EXERCISE DIRECTIONS - Consider the listing below. Extract exactly the lines from the line containing "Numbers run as" to the line containing "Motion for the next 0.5", both included.

RECORDS FOR PROCESSING -
_ _ _
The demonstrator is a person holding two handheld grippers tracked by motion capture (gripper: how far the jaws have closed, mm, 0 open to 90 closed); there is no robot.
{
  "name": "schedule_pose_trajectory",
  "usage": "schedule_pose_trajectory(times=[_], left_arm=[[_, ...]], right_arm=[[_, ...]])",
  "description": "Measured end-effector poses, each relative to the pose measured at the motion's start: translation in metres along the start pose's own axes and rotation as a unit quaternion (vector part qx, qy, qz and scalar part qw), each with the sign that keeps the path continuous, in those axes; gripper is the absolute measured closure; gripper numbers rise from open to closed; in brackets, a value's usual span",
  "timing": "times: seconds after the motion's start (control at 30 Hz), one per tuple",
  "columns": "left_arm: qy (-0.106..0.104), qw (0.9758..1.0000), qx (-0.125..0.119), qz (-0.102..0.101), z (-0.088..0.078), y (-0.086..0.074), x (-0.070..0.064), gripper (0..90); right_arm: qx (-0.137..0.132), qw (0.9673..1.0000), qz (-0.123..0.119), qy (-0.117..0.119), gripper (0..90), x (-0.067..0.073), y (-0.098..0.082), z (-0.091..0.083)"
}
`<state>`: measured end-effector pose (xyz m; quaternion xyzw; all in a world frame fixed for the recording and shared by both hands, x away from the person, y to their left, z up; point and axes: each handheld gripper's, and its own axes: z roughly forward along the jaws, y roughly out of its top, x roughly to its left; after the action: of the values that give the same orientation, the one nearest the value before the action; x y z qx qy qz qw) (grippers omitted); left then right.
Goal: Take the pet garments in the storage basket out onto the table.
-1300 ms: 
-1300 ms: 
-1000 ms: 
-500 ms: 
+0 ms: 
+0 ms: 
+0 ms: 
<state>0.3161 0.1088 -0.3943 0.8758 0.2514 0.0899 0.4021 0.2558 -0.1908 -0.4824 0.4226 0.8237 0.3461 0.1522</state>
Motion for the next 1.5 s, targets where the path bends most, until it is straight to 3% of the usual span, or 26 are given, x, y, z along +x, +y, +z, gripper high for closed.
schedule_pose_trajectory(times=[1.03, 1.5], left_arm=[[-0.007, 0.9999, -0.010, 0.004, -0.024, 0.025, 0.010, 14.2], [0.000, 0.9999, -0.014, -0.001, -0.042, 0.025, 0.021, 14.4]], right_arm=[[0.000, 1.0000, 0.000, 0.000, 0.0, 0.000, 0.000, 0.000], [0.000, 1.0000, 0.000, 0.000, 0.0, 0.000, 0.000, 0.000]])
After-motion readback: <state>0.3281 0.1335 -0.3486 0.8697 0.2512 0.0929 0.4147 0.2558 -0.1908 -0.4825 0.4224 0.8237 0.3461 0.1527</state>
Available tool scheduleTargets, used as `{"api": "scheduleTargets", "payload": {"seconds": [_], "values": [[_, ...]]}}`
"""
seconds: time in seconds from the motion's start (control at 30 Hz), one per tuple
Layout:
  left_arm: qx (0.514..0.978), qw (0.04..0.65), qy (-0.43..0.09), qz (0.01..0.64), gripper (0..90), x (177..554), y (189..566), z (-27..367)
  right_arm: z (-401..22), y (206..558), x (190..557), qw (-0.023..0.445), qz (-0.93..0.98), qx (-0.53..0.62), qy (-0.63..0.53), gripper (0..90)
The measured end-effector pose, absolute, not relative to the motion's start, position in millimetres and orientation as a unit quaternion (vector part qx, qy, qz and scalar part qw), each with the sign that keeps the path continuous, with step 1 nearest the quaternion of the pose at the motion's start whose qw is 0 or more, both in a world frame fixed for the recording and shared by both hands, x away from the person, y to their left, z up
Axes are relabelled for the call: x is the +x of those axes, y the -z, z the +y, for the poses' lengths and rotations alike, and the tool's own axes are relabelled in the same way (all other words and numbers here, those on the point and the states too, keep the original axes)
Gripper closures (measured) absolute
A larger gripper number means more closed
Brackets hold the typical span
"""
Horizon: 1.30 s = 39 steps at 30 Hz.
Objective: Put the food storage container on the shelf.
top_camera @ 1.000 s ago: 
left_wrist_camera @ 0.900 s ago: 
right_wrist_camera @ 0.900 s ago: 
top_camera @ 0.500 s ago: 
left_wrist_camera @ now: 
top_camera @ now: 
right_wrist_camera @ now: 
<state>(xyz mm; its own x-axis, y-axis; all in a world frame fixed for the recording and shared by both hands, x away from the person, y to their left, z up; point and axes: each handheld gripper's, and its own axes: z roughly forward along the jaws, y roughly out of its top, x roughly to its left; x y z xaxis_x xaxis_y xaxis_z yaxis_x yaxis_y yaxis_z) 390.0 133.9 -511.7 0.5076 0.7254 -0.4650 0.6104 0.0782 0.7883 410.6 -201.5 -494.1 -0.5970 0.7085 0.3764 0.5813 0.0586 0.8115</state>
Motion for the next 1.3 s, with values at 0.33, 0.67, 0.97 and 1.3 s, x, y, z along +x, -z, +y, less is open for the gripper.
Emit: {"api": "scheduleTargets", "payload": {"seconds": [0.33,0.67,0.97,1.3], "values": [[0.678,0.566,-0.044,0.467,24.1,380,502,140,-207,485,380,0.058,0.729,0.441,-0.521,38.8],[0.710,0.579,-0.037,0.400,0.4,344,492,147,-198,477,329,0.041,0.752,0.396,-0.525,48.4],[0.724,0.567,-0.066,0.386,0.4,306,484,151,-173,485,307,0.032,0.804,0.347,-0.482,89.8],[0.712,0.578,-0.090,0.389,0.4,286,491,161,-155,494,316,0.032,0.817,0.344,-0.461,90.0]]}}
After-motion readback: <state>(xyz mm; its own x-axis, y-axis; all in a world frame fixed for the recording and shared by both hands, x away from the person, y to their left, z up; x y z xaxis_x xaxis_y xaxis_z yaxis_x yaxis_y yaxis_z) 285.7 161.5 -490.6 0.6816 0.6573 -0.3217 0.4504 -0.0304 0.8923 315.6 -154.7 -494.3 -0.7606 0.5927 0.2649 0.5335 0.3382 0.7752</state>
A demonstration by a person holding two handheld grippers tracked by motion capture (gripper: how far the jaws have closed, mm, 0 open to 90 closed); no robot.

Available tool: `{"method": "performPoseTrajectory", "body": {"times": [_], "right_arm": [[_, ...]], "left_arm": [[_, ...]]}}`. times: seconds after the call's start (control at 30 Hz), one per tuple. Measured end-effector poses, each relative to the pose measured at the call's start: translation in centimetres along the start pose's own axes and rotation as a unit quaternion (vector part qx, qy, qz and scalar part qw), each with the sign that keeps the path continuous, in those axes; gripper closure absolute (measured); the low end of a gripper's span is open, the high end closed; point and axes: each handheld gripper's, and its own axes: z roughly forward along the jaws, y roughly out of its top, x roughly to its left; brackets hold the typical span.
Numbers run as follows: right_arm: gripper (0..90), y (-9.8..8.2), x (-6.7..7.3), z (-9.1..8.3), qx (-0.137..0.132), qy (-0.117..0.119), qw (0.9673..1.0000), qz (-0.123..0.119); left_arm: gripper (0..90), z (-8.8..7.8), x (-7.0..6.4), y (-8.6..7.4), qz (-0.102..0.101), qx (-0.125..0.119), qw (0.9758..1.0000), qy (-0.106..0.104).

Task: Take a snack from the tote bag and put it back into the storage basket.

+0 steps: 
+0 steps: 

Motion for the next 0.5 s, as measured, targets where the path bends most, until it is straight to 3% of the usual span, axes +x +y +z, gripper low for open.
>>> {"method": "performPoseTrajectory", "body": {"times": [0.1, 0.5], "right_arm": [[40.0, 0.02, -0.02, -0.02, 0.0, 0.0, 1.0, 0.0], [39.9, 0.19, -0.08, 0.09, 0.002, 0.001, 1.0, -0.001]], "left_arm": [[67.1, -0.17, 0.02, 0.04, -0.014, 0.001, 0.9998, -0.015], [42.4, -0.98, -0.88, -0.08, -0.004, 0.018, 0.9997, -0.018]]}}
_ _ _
WRITTEN SOLUTION -
Numbers run as follows: right_arm: gripper (0..90), y (-9.8..8.2), x (-6.7..7.3), z (-9.1..8.3), qx (-0.137..0.132), qy (-0.117..0.119), qw (0.9673..1.0000), qz (-0.123..0.119); left_arm: gripper (0..90), z (-8.8..7.8), x (-7.0..6.4), y (-8.6..7.4), qz (-0.102..0.101), qx (-0.125..0.119), qw (0.9758..1.0000), qy (-0.106..0.104).

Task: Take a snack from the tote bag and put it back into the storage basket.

+0 steps: 
+0 steps: 

Motion for the next 0.5 s, as measured, targets where the path bends most, until it is straight to 3% of the usual span, axes +x +y +z, gripper low for open.

Nothing else belongs in this answer.